THESE AND OTHER UNEXPECTED RESULTS MAY BE CAUSED BY VARIOUS FACTORS, SOME OF
WHICH ARE BEYOND TA’S CONTROL, INCLUDING:

  *THE IMPACT OF CHANGES IN THE ECONOMY AND THE CAPITAL MARKETS ON TA, ITS
    CUSTOMERS AND ITS FRANCHISEES;
  *COMPLIANCE WITH, AND CHANGES TO, FEDERAL, STATE AND LOCAL LAWS AND
    REGULATIONS, ACCOUNTING RULES, TAX RATES AND SIMILAR MATTERS;
  *COMPETITION WITHIN THE TRAVEL CENTER INDUSTRY;
  *FUTURE FUEL PRICE INCREASES, FUEL PRICE VOLATILITY, COMPETITION OR OTHER
    FACTORS MAY CAUSE TA TO NEED MORE WORKING CAPITAL TO MAINTAIN ITS
    INVENTORIES AND CARRY ITS ACCOUNTS RECEIVABLE THAN TA NOW EXPECTS;
  *ACQUISITIONS MAY SUBJECT TA TO ADDITIONAL OR GREATER RISKS THAN TA’S
    CONTINUING OPERATIONS, INCLUDING THE ASSUMPTION OF UNKNOWN LIABILITIES;
  *IN THE PAST, INCREASES IN FUEL PRICES HAVE REDUCED THE DEMAND FOR THE
    PRODUCTS AND SERVICES THAT TA SELLS BECAUSE HIGH FUEL PRICES MAY HAVE
    ENCOURAGED FUEL CONSERVATION, DIRECTED FREIGHT BUSINESS AWAY FROM TRUCKING
    OR OTHERWISE ADVERSELY AFFECTED THE BUSINESS OF TA’S CUSTOMERS. FUTURE
    INCREASES IN FUEL PRICES MAY HAVE SIMILAR AND OTHER ADVERSE EFFECTS ON
    TA’S BUSINESS AND SOME OF THESE PAST CONSEQUENCES MAY CONTINUE, WHICH MAY
    ADVERSELY AFFECT TA’S BUSINESS EVEN IF FUEL PRICES DO NOT INCREASE;
  *TA’S SUPPLIERS MAY BE UNWILLING OR UNABLE TO MAINTAIN TA’S CURRENT TERMS
    FOR PURCHASES ON CREDIT. IF TA IS UNABLE TO PURCHASE GOODS ON REASONABLE
    CREDIT TERMS, TA’S REQUIRED WORKING CAPITAL MAY INCREASE AND TA MAY INCUR
    MATERIAL LOSSES. IN TIMES OF RISING FUEL AND NONFUEL PRICES, TA’S
    SUPPLIERS MAY BE UNWILLING OR UNABLE TO INCREASE THE CREDIT AMOUNTS THEY
    EXTEND TO TA, WHICH MAY REQUIRE TA TO INCREASE ITS WORKING CAPITAL
    INVESTMENT. ALSO, IN LIGHT OF TA’S HISTORICAL OPERATING LOSSES, THE
    AVAILABILITY AND THE TERMS OF ANY CREDIT TA MAY BE ABLE TO OBTAIN ARE
    UNCERTAIN;
  *MOST OF TA’S TRUCKING CUSTOMERS TRANSACT BUSINESS WITH TA BY USE OF FUEL
    CARDS, WHICH ARE ISSUED BY THIRD PARTY FUEL CARD COMPANIES. THE FUEL CARD
    INDUSTRY HAS ONLY A FEW SIGNIFICANT PARTICIPANTS. FUEL CARD COMPANIES
    FACILITATE PAYMENTS TO TA, AND CHARGE TA FEES FOR THESE SERVICES.

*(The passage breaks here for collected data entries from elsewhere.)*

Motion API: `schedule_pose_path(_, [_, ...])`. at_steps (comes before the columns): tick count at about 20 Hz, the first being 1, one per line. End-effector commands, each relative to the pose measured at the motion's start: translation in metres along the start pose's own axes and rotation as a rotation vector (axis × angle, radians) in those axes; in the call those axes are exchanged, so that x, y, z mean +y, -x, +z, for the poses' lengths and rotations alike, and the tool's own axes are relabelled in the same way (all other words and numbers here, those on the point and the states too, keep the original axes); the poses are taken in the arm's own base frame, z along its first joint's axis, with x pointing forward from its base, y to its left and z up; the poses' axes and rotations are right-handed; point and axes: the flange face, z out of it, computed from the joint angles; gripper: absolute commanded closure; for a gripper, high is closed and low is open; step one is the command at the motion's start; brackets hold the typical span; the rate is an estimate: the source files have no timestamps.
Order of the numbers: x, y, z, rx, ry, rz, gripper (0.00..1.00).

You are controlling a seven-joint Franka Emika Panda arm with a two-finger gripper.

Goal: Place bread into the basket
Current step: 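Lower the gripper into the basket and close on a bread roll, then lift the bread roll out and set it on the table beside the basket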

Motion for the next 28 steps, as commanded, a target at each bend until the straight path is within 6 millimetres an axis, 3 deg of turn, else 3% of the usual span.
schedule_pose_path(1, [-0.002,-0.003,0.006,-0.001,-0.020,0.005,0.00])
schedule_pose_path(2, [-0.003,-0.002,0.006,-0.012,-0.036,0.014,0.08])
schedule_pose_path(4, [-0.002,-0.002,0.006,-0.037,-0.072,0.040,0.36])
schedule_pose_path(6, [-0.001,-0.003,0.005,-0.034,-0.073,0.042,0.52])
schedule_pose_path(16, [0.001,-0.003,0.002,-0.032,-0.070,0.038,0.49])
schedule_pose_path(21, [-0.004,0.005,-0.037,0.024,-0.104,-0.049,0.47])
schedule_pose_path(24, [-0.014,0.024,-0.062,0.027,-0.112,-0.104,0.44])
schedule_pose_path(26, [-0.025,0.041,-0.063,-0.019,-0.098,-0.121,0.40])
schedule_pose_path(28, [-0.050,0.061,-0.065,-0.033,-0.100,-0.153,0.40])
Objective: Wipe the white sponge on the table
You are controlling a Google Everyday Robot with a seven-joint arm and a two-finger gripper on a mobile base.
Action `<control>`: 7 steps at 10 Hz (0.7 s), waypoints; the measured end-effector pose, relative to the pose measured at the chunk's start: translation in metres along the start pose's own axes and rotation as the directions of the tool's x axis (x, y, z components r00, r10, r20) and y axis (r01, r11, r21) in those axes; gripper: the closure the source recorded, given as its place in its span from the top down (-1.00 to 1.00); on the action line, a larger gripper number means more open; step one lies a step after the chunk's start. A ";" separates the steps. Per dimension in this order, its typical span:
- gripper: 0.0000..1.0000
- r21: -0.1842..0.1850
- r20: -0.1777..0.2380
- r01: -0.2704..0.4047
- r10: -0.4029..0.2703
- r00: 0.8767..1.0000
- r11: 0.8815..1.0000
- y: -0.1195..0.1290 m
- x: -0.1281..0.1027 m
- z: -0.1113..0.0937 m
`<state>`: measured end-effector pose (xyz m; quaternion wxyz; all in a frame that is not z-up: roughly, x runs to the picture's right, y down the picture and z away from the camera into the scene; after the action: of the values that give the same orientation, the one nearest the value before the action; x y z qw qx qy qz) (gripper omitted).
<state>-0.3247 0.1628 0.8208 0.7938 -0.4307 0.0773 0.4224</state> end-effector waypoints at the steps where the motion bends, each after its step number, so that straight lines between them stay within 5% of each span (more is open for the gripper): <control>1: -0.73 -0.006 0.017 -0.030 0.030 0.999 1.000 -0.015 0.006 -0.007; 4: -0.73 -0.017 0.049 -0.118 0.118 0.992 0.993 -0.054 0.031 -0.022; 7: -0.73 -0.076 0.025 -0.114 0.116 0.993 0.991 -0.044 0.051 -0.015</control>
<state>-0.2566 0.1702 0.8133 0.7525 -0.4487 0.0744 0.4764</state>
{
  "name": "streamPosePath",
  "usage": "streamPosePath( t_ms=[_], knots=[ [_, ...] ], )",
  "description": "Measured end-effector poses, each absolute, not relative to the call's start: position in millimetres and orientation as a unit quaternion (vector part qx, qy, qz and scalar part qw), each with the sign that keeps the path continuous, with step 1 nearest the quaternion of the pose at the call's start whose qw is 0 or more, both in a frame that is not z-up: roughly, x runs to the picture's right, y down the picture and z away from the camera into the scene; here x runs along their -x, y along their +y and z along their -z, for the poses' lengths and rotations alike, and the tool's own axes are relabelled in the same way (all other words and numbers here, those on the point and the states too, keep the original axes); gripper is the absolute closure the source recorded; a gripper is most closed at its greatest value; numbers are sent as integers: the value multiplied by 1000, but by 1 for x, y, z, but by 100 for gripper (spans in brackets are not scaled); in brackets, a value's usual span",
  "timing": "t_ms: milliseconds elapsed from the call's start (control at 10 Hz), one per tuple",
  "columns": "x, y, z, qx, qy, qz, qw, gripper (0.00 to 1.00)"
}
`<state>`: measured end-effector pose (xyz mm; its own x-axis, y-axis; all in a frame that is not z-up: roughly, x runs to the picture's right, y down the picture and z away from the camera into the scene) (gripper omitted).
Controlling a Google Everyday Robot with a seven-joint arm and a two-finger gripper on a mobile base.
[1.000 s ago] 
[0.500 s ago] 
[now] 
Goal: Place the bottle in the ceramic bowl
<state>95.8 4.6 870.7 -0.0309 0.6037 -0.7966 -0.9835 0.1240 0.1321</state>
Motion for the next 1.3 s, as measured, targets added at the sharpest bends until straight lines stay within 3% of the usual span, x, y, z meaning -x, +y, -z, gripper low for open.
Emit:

    COMPETITION, OR LACK THEREOF, AMONG THE FUEL CARD COMPANIES MAY RESULT IN
    FUTURE INCREASES IN TA’S TRANSACTION FEE EXPENSES OR WORKING CAPITAL
    REQUIREMENTS, OR BOTH;
  *TA IS ROUTINELY INVOLVED IN LITIGATION AND OTHER LEGAL MATTERS INCIDENTAL
    TO THE ORDINARY COURSE OF ITS BUSINESS. DISCOVERY AND COURT DECISIONS
    DURING LITIGATION OFTEN HAVE UNANTICIPATED RESULTS. LITIGATION IS
    EXPENSIVE AND DISTRACTING TO MANAGEMENT. TA CAN PROVIDE NO ASSURANCE AS TO
    THE OUTCOME OF ANY OF THE LITIGATION MATTERS IN WHICH IT IS OR MAY BECOME
    INVOLVED;
  *ACTS OF TERRORISM, GEOPOLITICAL RISKS, WARS, OUTBREAKS OF SO CALLED
    PANDEMICS OR OTHER MANMADE OR NATURAL DISASTERS BEYOND TA’S CONTROL MAY
    ADVERSELY AFFECT TA’S OPERATING RESULTS;
  *ALTHOUGH TA BELIEVES THAT IT BENEFITS FROM ITS CONTINUING RELATIONSHIPS
    WITH HPT, REIT MANAGEMENT & RESEARCH LLC, OR RMR, AFFILIATES INSURANCE
    COMPANY, OR AIC, AND THEIR AFFILIATED AND RELATED PERSONS AND ENTITIES,
    ACTUAL AND POTENTIAL CONFLICTS OF INTEREST WITH TA’S MANAGING DIRECTORS,
    HPT, RMR, AIC AND AFFILIATED AND RELATED PERSONS AND ENTITIES MAY PRESENT
    A CONTRARY PERCEPTION OR RESULT IN LITIGATION;
  *AS A RESULT OF CERTAIN TRADING IN TA’S SHARES DURING 2007, TA EXPERIENCED
    AN OWNERSHIP CHANGE AS DEFINED BY SECTION 382 OF THE INTERNAL REVENUE
    CODE, OR THE CODE. CONSEQUENTLY, TA IS UNABLE TO USE ITS NET OPERATING
    LOSS GENERATED IN 2007 TO OFFSET ANY FUTURE TAXABLE INCOME. IF TA
    EXPERIENCES ADDITIONAL OWNERSHIP CHANGES, AS DEFINED IN THE CODE, ITS NET
    OPERATING LOSSES GENERATED AFTER 2007 COULD ALSO BE SUBJECT TO USAGE
    LIMITATIONS; AND
  *TA’S LIMITED LIABILITY COMPANY AGREEMENT AND BYLAWS AND CERTAIN OF TA’S
    OTHER AGREEMENTS AND BUSINESS LICENSES INCLUDE VARIOUS PROVISIONS WHICH
    MAY DETER A CHANGE OF CONTROL OF TA AND, AS A RESULT, TA’S SHAREHOLDERS
    MAY BE UNABLE TO REALIZE A TAKE OVER PREMIUM FOR THEIR SHARES.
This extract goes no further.